Please give again, word for word, the lines that lie between the start of the listing below and the line with "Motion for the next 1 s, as", both included.

■ ■ ■ ■

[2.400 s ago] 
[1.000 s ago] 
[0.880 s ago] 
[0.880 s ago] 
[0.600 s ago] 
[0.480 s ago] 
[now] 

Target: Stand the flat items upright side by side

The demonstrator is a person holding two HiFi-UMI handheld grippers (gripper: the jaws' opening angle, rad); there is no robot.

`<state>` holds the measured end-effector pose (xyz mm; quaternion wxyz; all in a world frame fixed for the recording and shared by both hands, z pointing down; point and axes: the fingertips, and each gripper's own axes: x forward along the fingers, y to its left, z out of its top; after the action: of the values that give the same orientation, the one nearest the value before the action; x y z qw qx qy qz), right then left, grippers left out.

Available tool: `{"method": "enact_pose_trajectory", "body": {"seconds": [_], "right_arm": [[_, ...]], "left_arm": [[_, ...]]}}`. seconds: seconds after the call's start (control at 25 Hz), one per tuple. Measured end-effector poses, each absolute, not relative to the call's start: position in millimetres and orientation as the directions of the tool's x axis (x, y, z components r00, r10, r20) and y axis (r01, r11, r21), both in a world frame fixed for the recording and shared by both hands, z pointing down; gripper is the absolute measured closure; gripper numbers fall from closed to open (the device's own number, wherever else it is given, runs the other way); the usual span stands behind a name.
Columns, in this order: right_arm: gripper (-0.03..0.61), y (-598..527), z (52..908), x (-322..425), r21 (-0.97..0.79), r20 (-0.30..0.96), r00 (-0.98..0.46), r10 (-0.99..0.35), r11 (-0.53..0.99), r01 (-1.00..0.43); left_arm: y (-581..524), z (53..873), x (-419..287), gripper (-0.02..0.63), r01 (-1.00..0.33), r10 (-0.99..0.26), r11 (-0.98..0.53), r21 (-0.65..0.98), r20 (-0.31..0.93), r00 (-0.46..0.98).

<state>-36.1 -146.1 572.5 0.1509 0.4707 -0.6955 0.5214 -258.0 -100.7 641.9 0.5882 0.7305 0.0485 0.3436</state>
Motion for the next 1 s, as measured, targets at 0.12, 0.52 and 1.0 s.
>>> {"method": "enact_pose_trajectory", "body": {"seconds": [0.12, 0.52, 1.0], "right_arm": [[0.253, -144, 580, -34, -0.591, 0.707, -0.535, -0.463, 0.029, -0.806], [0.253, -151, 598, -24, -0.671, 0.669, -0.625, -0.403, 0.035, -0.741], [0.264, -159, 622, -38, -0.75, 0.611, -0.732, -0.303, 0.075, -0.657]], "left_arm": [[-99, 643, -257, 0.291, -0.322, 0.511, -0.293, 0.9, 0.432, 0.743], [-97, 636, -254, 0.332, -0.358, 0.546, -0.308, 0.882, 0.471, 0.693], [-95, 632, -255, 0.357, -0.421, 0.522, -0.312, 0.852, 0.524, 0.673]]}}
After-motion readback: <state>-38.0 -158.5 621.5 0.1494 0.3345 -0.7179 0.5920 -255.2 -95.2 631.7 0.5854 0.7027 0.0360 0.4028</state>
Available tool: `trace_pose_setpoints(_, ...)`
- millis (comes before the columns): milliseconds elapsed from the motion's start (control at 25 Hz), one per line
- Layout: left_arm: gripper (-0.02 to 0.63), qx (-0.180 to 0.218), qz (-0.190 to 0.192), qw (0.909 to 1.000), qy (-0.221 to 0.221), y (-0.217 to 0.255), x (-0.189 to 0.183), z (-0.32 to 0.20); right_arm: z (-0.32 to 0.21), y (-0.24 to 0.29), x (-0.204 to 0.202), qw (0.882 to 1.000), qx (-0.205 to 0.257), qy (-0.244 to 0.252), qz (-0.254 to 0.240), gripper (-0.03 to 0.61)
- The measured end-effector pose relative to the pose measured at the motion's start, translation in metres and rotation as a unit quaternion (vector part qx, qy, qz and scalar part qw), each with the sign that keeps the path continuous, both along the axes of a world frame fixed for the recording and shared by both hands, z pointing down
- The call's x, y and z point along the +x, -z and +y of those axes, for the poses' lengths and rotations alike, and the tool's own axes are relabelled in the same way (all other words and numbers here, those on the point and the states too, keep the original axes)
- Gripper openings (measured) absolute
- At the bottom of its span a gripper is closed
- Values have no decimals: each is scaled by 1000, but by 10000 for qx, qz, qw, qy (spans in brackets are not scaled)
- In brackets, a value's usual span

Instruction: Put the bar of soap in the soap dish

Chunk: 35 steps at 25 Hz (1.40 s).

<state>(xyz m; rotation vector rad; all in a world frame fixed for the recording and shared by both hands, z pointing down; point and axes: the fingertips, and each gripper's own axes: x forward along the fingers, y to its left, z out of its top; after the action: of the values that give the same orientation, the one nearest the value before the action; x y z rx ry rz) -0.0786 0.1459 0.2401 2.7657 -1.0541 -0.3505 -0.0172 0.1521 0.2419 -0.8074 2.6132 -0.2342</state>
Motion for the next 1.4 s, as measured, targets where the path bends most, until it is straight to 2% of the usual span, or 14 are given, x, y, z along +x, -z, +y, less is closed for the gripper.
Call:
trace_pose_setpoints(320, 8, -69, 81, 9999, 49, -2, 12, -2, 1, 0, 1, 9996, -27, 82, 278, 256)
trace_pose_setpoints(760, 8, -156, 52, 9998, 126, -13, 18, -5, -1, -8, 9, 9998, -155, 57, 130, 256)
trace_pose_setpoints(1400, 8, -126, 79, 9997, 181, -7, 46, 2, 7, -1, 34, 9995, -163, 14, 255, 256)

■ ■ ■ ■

• **Your solution**
[2.400 s ago] 
[1.000 s ago] 
[0.880 s ago] 
[0.880 s ago] 
[0.600 s ago] 
[0.480 s ago] 
[now] 

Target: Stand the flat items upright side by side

The demonstrator is a person holding two HiFi-UMI handheld grippers (gripper: the jaws' opening angle, rad); there is no robot.

`<state>` holds the measured end-effector pose (xyz mm; quaternion wxyz; all in a world frame fixed for the recording and shared by both hands, z pointing down; point and axes: the fingertips, and each gripper's own axes: x forward along the fingers, y to its left, z out of its top; after the action: of the values that give the same orientation, the one nearest the value before the action; x y z qw qx qy qz), right then left, grippers left out.

Available tool: `{"method": "enact_pose_trajectory", "body": {"seconds": [_], "right_arm": [[_, ...]], "left_arm": [[_, ...]]}}`. seconds: seconds after the call's start (control at 25 Hz), one per tuple. Measured end-effector poses, each absolute, not relative to the call's start: position in millimetres and orientation as the directions of the tool's x axis (x, y, z components r00, r10, r20) and y axis (r01, r11, r21), both in a world frame fixed for the recording and shared by both hands, z pointing down; gripper is the absolute measured closure; gripper numbers fall from closed to open (the device's own number, wherever else it is given, runs the other way); the usual span stands behind a name.
Columns, in this order: right_arm: gripper (-0.03..0.61), y (-598..527), z (52..908), x (-322..425), r21 (-0.97..0.79), r20 (-0.30..0.96), r00 (-0.98..0.46), r10 (-0.99..0.35), r11 (-0.53..0.99), r01 (-1.00..0.43); left_arm: y (-581..524), z (53..873), x (-419..287), gripper (-0.02..0.63), r01 (-1.00..0.33), r10 (-0.99..0.26), r11 (-0.98..0.53), r21 (-0.65..0.98), r20 (-0.31..0.93), r00 (-0.46..0.98).

<state>-36.1 -146.1 572.5 0.1509 0.4707 -0.6955 0.5214 -258.0 -100.7 641.9 0.5882 0.7305 0.0485 0.3436</state>
Motion for the next 1 s, as measured, targets at 0.12, 0.52 and 1.0 s.

The response to the exercise is complete.